EPA contemplates even more emission rules
WASHINGTON, (Sept. 15, 2003) — While trucking fleets try to cope with last year’s forced engine emission regulations, and brace for an even more stringent round of rules scheduled for ’07, the U.S. Environmental Protection Agency has released a report indicating that current standards it introduced in 1997 may not be adequate and should be tightened further.
In a 400-page draft paper it released recently, the EPA says that new standards — including the reduction of hydrocarbons plus nitrogen oxides (NMHC+NOx) emissions from diesel engines made after 2002 — do not adequately protect the elderly and people with respiratory problems. The trucking industry currently is abiding by a NMHC+NOx standard of 2.5 g/bhp-hr, with even more stringent rules being enforced over the next few years.
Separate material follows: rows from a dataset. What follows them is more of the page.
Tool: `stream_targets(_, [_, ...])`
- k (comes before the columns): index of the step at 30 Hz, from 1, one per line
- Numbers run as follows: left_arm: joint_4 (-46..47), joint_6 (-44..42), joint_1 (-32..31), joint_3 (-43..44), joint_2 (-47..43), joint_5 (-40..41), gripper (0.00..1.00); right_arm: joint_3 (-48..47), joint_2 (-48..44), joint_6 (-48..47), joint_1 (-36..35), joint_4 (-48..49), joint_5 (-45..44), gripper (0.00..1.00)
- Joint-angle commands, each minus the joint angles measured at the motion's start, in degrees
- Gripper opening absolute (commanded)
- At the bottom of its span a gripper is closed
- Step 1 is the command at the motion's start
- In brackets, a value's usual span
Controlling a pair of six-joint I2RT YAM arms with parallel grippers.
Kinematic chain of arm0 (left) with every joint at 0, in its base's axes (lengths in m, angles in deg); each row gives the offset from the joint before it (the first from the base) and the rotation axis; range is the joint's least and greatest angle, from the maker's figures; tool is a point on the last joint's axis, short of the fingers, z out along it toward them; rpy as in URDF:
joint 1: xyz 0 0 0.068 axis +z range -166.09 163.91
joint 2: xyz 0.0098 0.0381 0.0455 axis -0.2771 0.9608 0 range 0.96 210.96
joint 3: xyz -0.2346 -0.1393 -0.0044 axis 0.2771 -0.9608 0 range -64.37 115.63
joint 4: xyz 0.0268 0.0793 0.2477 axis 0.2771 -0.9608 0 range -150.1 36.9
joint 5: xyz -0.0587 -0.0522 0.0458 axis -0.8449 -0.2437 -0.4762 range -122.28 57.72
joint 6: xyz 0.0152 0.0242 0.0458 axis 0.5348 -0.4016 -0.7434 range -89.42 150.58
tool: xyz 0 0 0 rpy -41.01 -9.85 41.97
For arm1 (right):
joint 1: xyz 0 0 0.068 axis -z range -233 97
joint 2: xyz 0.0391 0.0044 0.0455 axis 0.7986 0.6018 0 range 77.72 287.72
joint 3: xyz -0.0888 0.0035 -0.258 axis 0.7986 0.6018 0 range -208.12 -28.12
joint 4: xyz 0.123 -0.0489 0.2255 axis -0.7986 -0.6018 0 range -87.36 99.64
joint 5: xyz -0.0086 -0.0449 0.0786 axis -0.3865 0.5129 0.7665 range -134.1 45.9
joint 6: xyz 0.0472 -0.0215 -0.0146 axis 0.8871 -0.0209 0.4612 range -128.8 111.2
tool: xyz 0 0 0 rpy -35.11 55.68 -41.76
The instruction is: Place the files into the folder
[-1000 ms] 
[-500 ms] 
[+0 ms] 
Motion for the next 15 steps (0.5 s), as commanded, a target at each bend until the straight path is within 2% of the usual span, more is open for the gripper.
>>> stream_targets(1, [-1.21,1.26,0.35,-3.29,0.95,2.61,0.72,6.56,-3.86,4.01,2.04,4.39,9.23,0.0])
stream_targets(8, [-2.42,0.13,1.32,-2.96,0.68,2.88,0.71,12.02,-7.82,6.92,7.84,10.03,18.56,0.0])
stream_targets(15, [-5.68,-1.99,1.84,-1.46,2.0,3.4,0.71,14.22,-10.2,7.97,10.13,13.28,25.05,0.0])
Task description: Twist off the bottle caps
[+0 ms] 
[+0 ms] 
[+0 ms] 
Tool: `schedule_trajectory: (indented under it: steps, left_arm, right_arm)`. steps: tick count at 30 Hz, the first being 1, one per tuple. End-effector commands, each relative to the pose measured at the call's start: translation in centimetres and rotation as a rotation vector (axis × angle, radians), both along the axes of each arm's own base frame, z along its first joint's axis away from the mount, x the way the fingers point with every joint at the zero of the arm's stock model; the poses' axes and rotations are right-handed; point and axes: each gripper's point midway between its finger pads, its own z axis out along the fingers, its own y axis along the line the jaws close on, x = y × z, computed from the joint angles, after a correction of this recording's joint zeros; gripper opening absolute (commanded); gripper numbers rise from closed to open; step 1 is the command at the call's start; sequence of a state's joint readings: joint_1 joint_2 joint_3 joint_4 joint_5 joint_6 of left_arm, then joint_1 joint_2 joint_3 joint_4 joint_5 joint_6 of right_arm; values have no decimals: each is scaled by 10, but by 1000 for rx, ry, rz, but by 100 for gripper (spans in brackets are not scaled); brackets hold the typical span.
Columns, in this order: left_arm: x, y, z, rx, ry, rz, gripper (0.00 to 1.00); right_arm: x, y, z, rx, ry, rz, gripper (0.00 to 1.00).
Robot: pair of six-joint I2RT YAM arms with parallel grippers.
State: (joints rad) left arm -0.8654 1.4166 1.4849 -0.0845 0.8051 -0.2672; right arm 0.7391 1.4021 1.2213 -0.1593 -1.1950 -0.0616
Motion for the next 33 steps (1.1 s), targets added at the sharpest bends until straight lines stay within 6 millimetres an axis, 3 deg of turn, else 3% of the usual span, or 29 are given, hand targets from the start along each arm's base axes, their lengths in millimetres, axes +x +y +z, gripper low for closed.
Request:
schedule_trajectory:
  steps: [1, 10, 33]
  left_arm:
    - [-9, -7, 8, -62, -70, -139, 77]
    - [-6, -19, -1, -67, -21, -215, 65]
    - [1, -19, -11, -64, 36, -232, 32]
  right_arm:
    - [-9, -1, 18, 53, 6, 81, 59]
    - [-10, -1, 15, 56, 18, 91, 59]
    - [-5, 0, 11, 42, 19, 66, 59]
The findings could become the basis for even more demanding pollution-control requirements to reduce the amount of microscopic soot emitted by trucks, cars, factories and power plants. As a result, the analysis recommends the allowable concentrations be reduced further, possibly as much as 50 per cent for the 24-hour standard and 20 per cent for the annual average standard. The EPA soon expects to determine what areas of the U.S, may have to impose additional pollution-control measures because their air is so dirty it does not meet the standard.
Such a step could yet again put the EPA at odds with industry groups like trucking fleets and engine manufacturers which complained the1997 rules were based on uncertain science and would cost industry tens of billions of dollars. Industry then challenged the standards all the way to the Supreme Court, which eventually upheld them.
“Of course, we’re going to question the adequacy of the science. We’ll be citing different studies, different results,” Glen Kedzie, an attorney for the American Trucking Associations, told the Associated Press.